護衛話音剛落,曹瑞杰便主動尋了過來:“蕭太師,我有話要稟。”
蕭峙頷首,護衛退下,曹瑞杰便把晚棠昨日吩咐他的事情稟報了一遍:“夫人讓我知會鏢局,擴散魏家當年被蘇后坑害之事,說是要提前為太師造勢。”

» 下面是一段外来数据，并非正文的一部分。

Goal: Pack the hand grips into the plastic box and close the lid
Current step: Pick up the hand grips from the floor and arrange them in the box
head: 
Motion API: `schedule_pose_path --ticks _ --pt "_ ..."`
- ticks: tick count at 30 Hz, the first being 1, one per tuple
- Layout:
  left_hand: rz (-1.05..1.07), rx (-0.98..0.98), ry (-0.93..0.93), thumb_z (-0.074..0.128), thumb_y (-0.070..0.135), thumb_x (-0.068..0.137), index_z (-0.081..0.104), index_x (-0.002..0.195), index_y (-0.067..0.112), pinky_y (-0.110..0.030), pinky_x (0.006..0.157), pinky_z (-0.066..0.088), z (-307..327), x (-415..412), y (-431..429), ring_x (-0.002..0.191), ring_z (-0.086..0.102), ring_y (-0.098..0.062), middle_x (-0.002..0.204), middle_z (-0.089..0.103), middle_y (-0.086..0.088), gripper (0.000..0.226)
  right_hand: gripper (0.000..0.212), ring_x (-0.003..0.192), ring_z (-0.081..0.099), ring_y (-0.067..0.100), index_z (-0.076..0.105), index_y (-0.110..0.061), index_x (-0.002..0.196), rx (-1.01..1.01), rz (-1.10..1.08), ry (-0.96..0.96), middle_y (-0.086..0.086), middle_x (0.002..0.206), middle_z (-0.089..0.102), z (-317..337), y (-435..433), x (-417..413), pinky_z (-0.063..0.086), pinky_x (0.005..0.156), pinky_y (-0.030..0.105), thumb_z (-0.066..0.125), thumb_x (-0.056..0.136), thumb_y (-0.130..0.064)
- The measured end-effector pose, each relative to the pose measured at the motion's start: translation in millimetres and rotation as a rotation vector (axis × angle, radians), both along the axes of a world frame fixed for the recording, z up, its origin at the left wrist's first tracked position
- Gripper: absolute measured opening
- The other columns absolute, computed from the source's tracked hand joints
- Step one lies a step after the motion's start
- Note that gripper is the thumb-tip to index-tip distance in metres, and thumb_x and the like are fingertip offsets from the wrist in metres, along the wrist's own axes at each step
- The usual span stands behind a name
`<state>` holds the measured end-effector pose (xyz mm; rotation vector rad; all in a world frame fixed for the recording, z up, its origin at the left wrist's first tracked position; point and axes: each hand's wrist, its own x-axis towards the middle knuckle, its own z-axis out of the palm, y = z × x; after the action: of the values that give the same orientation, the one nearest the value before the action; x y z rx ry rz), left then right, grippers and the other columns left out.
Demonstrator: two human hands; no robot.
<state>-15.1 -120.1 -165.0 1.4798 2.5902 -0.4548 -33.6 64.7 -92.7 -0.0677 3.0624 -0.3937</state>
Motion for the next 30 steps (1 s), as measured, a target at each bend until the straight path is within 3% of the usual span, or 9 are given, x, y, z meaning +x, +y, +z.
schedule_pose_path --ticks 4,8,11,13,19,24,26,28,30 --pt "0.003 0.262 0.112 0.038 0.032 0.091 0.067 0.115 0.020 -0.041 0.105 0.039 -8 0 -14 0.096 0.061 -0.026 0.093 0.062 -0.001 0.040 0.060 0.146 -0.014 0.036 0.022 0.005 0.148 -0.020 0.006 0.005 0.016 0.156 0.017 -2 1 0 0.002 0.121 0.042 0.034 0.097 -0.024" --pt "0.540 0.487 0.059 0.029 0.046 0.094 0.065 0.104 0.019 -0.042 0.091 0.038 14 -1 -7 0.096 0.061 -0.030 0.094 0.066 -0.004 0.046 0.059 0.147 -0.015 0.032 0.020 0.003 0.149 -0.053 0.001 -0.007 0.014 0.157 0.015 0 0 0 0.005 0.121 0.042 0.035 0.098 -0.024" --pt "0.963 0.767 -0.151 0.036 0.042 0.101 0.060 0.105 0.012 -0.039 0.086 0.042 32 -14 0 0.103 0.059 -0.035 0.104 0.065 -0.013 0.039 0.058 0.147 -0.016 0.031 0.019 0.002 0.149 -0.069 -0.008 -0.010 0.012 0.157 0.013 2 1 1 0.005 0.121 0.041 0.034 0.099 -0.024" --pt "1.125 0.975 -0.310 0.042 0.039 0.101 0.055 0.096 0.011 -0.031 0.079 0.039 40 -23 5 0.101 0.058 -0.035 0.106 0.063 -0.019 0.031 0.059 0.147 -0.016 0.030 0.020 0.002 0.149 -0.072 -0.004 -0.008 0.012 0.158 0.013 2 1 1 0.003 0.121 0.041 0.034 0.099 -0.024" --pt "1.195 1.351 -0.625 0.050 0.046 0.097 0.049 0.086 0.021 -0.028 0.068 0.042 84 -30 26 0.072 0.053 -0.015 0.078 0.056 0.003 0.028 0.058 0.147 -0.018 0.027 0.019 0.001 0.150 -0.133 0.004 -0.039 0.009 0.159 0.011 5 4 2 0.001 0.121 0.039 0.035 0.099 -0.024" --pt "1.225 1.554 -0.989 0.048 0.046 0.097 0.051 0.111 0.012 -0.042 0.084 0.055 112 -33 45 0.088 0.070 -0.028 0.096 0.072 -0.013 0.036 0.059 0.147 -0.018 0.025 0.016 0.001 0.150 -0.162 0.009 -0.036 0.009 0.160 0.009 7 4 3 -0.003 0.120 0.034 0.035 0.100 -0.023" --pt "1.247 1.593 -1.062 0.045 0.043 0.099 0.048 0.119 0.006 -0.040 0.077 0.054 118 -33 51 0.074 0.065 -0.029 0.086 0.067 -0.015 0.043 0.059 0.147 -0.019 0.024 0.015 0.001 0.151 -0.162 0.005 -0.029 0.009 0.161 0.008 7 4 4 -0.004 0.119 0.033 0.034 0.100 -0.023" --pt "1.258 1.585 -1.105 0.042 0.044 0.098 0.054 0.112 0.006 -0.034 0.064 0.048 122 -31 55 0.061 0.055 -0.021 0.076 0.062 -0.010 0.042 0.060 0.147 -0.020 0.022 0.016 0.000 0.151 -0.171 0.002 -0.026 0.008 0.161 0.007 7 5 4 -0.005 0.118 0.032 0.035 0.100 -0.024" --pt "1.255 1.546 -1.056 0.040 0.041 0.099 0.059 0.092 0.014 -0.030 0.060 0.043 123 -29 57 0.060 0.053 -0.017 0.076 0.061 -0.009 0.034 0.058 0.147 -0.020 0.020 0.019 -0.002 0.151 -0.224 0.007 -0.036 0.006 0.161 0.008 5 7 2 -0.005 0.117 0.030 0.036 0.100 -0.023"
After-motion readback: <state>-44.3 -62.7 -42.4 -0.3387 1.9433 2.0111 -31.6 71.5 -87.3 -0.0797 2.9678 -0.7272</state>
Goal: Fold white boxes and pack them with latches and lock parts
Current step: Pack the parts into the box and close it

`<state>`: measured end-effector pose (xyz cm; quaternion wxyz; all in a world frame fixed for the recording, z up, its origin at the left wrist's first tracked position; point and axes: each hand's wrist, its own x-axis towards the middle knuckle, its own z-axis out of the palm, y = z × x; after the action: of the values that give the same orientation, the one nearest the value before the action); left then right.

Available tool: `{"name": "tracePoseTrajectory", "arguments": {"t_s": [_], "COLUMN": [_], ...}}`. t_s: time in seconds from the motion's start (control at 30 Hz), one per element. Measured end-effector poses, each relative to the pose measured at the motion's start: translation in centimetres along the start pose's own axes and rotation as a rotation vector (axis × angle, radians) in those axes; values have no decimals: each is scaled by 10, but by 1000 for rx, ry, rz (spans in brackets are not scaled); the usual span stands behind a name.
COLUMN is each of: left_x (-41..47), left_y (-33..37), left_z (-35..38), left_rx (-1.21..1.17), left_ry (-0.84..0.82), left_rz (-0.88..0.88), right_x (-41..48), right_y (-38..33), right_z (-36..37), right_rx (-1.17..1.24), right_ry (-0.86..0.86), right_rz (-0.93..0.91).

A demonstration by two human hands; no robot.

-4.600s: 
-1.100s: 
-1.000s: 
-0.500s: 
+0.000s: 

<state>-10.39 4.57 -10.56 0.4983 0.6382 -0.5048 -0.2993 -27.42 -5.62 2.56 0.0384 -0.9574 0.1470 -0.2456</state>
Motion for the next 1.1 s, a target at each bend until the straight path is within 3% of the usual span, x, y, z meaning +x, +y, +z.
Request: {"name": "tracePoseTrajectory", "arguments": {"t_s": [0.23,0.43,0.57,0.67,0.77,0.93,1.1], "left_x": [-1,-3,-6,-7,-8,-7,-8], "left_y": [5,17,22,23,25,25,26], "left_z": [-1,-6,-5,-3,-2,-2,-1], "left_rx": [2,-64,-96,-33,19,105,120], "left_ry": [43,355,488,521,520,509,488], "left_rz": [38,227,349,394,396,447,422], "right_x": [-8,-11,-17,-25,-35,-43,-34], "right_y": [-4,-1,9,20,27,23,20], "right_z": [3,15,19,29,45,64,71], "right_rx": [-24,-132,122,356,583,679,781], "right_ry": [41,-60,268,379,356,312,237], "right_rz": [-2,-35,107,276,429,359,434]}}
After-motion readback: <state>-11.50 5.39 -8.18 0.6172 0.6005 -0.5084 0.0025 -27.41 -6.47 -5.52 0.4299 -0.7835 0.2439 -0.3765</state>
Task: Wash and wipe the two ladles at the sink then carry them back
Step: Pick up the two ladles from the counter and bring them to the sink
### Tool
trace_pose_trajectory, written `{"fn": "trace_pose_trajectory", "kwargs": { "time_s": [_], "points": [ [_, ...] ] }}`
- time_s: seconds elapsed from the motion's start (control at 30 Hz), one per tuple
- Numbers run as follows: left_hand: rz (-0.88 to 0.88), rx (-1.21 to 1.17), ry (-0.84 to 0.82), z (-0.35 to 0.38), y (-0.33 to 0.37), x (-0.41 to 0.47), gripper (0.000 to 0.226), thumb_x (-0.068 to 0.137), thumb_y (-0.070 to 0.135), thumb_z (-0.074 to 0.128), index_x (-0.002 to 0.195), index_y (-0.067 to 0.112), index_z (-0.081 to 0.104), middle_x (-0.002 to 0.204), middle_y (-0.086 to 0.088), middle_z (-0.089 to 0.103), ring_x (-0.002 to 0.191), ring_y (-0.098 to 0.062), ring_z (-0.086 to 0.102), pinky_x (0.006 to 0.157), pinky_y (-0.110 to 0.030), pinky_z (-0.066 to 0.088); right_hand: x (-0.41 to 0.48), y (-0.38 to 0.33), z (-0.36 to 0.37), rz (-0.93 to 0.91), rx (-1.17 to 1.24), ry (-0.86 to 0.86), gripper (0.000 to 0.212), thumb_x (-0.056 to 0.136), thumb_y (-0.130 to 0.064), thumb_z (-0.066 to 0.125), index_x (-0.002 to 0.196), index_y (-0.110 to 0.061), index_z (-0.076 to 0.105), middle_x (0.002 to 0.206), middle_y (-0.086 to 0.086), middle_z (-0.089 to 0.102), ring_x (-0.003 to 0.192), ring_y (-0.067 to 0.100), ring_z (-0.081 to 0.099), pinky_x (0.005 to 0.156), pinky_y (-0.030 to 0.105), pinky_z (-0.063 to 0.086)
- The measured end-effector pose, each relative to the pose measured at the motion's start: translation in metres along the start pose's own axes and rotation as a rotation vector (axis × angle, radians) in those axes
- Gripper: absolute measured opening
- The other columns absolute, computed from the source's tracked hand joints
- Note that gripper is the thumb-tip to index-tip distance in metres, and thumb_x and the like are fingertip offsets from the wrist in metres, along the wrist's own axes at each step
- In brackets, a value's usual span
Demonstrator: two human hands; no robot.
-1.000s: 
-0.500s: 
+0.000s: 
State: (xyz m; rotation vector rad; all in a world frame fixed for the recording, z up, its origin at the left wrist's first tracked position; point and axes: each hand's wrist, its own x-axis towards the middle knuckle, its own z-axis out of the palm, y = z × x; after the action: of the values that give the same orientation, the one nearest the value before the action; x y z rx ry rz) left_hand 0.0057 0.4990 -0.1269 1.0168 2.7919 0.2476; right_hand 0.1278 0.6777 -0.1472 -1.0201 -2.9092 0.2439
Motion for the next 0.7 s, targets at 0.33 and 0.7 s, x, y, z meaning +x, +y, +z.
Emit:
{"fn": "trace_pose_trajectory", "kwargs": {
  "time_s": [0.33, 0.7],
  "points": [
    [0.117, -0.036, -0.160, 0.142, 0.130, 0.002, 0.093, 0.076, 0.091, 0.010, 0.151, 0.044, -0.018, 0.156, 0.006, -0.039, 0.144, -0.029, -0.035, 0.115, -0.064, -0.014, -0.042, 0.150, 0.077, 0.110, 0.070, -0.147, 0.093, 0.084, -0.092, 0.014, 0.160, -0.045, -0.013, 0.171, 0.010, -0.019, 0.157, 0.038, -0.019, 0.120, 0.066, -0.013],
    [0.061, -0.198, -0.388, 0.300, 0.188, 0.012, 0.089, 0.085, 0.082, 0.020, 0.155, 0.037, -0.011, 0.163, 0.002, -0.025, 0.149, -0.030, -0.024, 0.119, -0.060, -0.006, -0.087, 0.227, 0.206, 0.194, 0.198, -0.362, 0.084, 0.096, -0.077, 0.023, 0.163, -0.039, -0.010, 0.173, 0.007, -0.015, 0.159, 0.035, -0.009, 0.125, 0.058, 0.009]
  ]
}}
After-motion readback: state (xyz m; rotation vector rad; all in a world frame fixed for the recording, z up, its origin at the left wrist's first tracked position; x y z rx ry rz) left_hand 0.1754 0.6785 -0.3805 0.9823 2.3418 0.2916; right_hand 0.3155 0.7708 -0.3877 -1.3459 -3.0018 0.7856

晚棠以前不曾插手這種事情,曹瑞杰表面上應允,昨日卻并沒有按照指示去做。
蕭峙聞,心頭發沉:“莫要讓夫人發現你在請示本侯,先聽她的,佯裝......”
倆人正議著事,外面傳來護衛的聲音:“夫人可有事情吩咐?”
蕭峙聽到晚棠來了,瞟了一眼曹瑞杰,又看向不遠處的窗戶。
門外傳來腳步聲,蕭峙親自走過去開門:“夫人想為夫了?迫不及待來前院迎我?”
晚棠朝屋子里看看,沒看到人影,這才仰頭看蕭峙,嘴角一揚,扯起一抹笑......
與此同時,京城的搖光收到了衛魚的來信。
看到信中內容,他心里“咯噔”了下。
太師夫人借衛魚之口,讓他給梁王寫封信——以蕭峙的筆跡寫。